(Records for the task)

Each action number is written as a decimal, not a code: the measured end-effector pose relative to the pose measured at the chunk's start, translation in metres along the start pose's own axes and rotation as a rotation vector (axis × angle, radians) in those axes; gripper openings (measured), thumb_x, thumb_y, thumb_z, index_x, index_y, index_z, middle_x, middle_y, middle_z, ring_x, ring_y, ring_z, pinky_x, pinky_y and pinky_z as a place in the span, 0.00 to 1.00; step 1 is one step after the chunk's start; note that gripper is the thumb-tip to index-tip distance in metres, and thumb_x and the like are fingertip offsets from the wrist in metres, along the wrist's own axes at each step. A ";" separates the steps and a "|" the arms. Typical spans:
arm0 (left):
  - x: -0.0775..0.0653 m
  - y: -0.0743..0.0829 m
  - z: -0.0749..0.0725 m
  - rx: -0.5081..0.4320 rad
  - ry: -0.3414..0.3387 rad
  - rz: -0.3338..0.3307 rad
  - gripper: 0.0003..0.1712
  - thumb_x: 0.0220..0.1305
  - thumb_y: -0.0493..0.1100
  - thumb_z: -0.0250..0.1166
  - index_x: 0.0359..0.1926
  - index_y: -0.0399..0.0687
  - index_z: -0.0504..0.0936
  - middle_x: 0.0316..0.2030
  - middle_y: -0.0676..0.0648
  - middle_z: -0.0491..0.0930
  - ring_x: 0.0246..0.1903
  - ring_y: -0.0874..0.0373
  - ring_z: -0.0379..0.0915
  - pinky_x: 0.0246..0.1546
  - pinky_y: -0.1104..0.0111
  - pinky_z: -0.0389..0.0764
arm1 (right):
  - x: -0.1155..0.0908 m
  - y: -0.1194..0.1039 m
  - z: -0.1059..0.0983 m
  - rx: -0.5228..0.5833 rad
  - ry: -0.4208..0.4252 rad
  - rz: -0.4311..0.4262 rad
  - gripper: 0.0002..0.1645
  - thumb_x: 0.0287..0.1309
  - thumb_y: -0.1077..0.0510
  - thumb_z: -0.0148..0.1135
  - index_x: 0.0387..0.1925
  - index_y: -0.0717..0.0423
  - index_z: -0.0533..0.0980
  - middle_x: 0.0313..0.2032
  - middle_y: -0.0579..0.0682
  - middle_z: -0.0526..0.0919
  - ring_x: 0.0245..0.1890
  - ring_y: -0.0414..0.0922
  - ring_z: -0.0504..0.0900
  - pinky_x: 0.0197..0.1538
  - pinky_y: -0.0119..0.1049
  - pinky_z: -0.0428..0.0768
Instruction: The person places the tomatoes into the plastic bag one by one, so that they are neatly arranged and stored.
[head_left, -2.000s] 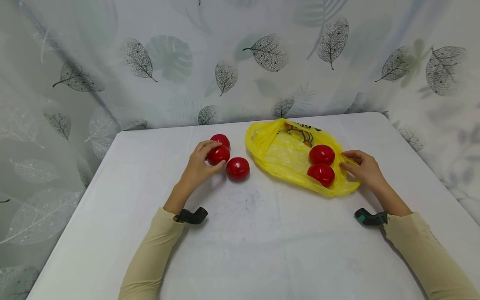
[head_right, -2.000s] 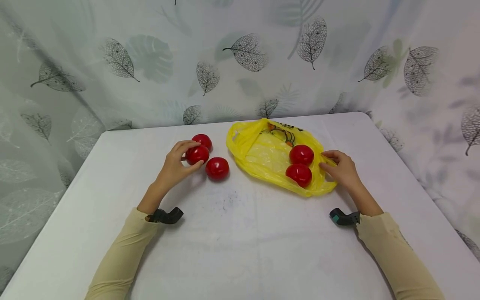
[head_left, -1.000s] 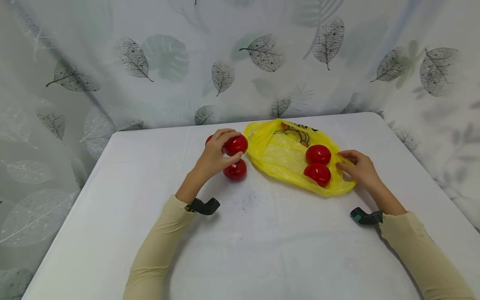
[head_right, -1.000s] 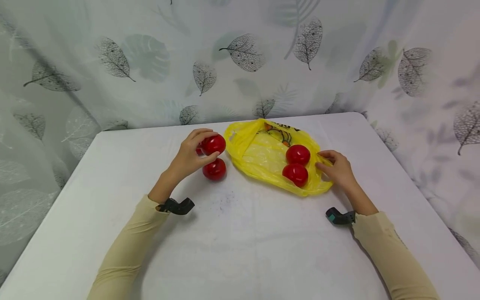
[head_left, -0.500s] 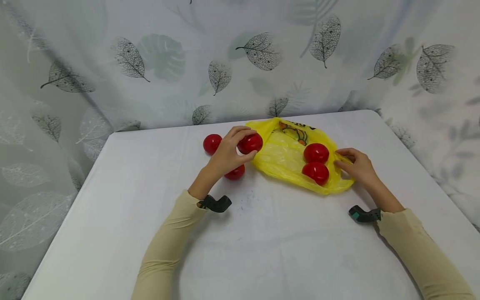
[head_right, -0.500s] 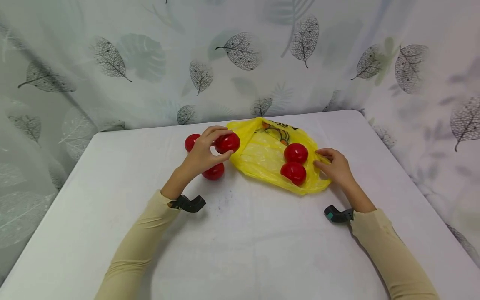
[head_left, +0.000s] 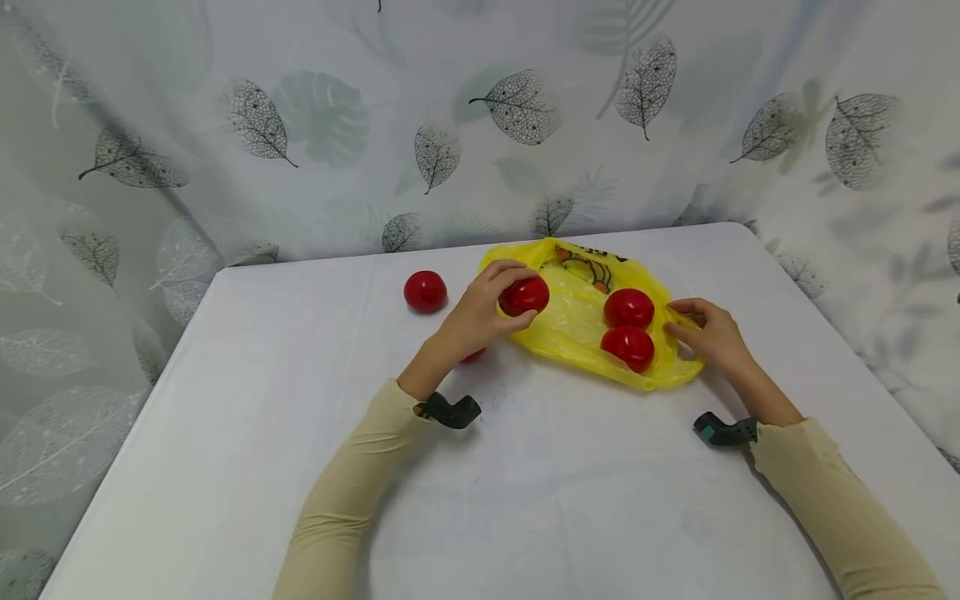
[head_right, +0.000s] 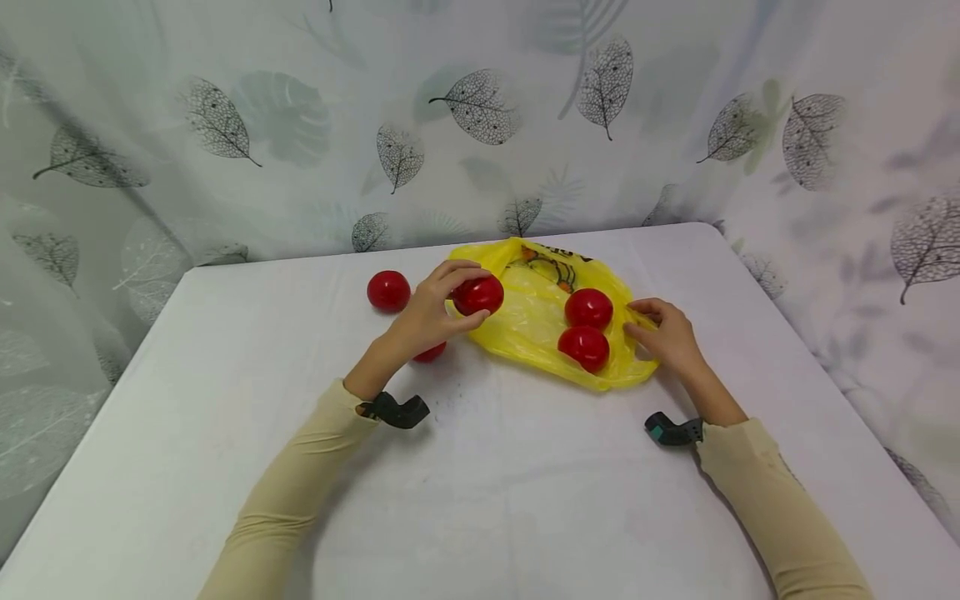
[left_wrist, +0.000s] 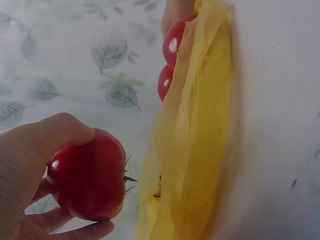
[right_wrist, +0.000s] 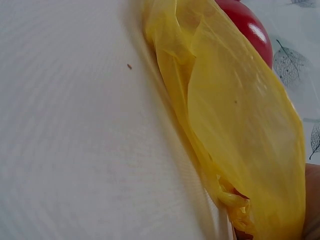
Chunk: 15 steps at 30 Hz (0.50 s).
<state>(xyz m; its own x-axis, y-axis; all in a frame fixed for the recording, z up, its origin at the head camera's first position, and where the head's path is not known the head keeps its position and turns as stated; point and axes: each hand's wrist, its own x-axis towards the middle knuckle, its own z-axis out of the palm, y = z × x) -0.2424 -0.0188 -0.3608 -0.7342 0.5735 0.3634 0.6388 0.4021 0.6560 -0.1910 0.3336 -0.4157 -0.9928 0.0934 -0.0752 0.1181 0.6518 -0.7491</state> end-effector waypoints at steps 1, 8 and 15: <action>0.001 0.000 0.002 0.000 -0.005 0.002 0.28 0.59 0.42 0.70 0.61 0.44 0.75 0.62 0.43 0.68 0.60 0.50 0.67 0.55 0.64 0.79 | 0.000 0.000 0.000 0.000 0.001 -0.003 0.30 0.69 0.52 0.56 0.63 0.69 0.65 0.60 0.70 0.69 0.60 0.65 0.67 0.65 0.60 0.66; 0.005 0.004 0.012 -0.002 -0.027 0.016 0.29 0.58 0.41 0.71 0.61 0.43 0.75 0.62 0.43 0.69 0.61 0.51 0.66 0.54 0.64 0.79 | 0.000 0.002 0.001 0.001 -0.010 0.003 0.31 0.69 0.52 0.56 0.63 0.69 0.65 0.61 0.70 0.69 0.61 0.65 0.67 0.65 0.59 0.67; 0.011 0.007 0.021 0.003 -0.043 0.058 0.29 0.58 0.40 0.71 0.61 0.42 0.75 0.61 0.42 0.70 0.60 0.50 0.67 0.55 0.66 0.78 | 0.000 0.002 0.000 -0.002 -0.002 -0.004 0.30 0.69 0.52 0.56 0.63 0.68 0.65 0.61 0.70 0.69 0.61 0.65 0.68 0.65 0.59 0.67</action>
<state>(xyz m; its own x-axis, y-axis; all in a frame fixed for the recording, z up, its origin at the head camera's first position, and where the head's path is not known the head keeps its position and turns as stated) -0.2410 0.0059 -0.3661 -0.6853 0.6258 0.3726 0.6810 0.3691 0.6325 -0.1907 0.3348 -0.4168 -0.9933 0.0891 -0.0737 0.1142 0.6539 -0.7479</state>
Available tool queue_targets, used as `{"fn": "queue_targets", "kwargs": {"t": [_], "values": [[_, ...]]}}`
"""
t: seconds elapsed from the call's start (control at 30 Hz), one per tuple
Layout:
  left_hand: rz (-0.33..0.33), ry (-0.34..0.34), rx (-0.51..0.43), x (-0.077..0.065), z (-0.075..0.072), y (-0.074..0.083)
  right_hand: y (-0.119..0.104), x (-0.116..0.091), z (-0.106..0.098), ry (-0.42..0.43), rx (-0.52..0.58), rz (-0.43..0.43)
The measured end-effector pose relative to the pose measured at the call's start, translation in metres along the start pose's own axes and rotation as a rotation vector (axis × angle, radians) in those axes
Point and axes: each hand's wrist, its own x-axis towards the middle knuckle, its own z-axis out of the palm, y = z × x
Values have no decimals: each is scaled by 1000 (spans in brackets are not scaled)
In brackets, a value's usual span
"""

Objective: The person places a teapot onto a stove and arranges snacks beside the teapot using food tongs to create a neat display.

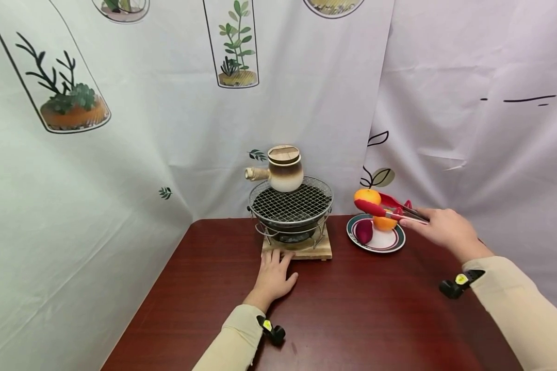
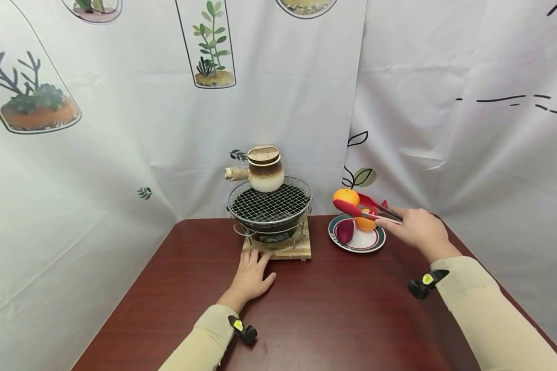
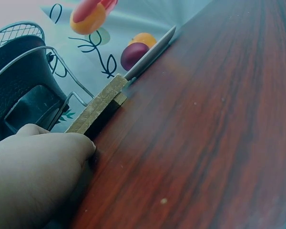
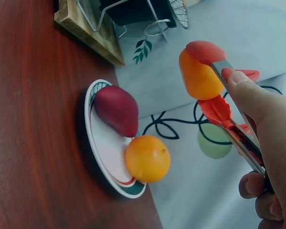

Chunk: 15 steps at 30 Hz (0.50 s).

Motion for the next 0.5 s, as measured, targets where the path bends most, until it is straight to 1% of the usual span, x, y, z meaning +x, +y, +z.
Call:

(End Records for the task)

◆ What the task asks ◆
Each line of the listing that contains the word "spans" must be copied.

◆ Reply to the task ◆
Each action number is written as a decimal, not a code: the measured end-effector pose relative to the pose measured at the chunk's start, translation in metres along the start pose's own axes and rotation as a rotation vector (axis × angle, radians) in those axes; gripper openings (measured), thumb_x, thumb_y, thumb_z, index_x, index_y, index_z, middle_x, middle_y, middle_z, ring_x, ring_y, ring_z, pinky_x, pinky_y and pinky_z as a place in the span, 0.00 to 1.00; step 1 is one step after the chunk's start; note that gripper is the thumb-tip to index-tip distance in metres, and thumb_x and the like are fingertip offsets from the wrist in metres, along the wrist's own axes at each step. A ";" separates the steps and a "|" the arms. Typical spans:
Values have no decimals: each is scaled by 1000 (spans in brackets are not scaled)

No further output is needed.